Extracting LCP Details from the Lighthouse table
The Lighthouse table is quite large, so the most efficient way to run SQL queries against it is to determine what you want to extract and then create a smaller table with just the data for your analysis. When I started this analysis, I read through the JSON of a Lighthouse audit to look for any useful data I could extract. I ran the following query against the May 2021 Lighthouse table, and saved the results in the table httparchive.scratchspace.2021_05_01_lighthouse_lcp_stats
.
-- WARNING: this query will process 2.2TB of data
SELECT
url as pageURL,
CAST(JSON_EXTRACT(report, "$.audits.largest-contentful-paint.numericValue") AS FLOAT64) as lcp_value,
JSON_EXTRACT(report, "$.audits.largest-contentful-paint-element.displayValue") as displayValue,
JSON_EXTRACT(report, "$.audits.largest-contentful-paint-element.details.items[0].node.nodeLabel") as nodeLabel,
JSON_EXTRACT(report, "$.audits.largest-contentful-paint-element.details.items[0].node.path") AS nodePath,
CAST(JSON_EXTRACT(report, "$.audits.largest-contentful-paint-element.details.items[0].node.boundingRect.height") AS INT64) AS height,
CAST(JSON_EXTRACT(report, "$.audits.largest-contentful-paint-element.details.items[0].node.boundingRect.width") AS INT64) AS width,
CAST(JSON_EXTRACT(report, "$.audits.preload-lcp-image.score") AS FLOAT64) as preloadLCP_score,
CAST(JSON_EXTRACT(report, "$.audits.preload-lcp-image.numericValue") AS FLOAT64) as preloadLCP_numericValue,
JSON_EXTRACT(report, "$.audits.preload-lcp-image.details.items[0].url") AS lcp_imageURL
FROM `httparchive.lighthouse.2021_05_01_mobile`
The resulting scratchspace table is 1.8 GB.
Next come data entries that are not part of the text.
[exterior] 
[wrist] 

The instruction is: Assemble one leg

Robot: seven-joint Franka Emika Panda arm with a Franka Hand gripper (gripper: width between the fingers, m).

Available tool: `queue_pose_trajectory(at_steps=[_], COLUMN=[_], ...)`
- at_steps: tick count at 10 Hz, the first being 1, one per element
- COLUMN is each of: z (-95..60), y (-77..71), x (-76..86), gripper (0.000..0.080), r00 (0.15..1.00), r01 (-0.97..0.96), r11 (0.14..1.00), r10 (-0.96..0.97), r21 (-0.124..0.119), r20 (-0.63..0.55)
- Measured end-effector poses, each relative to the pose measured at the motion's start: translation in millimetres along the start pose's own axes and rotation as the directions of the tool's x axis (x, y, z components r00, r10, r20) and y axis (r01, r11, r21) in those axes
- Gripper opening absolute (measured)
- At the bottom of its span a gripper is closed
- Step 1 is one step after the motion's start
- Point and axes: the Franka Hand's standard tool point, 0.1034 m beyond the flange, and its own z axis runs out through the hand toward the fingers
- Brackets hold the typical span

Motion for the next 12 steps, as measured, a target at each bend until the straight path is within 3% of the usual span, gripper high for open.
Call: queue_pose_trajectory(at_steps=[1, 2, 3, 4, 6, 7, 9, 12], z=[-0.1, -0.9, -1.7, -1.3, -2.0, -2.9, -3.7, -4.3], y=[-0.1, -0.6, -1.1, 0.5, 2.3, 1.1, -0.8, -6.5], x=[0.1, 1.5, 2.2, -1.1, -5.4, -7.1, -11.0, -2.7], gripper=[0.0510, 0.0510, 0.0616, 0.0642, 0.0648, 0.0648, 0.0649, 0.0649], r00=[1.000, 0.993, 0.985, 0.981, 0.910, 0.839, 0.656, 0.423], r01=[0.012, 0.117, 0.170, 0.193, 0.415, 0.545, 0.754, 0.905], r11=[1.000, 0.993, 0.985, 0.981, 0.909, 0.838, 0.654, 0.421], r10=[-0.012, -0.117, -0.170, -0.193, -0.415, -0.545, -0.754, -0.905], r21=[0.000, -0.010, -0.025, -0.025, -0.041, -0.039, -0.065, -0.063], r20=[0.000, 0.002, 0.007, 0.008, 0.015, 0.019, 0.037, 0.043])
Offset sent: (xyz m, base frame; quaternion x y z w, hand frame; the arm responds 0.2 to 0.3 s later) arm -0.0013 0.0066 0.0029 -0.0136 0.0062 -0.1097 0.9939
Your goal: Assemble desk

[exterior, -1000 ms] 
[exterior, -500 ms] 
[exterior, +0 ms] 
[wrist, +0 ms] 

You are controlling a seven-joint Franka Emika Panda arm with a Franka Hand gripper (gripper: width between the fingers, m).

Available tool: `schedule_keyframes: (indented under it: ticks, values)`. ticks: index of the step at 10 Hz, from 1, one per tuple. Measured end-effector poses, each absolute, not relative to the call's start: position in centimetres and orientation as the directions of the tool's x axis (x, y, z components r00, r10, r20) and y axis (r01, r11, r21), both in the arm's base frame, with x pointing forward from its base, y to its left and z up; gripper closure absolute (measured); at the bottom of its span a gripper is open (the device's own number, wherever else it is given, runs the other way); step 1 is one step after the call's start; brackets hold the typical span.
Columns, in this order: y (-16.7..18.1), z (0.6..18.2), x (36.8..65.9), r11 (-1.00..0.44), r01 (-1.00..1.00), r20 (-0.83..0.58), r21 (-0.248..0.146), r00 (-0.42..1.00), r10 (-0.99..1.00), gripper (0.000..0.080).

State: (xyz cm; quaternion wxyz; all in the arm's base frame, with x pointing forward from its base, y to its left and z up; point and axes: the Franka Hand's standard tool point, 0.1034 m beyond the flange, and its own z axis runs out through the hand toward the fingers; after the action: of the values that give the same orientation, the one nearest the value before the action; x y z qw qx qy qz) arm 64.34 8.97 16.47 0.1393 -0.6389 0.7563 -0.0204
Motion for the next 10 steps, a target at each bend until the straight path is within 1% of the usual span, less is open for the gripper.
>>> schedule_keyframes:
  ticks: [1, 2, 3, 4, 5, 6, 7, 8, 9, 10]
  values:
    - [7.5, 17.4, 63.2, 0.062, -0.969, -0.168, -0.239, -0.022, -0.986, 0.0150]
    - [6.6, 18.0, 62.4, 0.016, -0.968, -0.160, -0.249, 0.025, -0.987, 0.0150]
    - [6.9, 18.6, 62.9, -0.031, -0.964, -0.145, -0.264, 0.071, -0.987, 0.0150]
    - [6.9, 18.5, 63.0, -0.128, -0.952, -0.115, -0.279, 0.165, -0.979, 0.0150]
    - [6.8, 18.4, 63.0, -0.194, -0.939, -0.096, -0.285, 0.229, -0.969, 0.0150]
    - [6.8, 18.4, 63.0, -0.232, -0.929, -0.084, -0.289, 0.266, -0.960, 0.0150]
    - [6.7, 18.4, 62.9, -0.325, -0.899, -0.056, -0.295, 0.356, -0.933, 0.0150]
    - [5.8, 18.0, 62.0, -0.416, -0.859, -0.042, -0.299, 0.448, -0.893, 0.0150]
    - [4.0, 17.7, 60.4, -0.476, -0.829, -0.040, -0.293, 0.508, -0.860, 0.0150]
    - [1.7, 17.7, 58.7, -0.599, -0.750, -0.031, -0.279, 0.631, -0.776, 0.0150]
How Large is the Largest Contentful Paint?
When Lighthouse identifies the LCP element, it paints a yellow rectangle around it. The dimensions of this rectangle can be used to calculate the area of the LCP element. In this example, the product of the LCP image’s height (191) and width (340) was 64,940 pixels. Since the Lighthouse test was run with an emulated Moto G4 user agent with a screen size of 640x360, we can also calculate that this particular LCP image took up 28% of the viewport.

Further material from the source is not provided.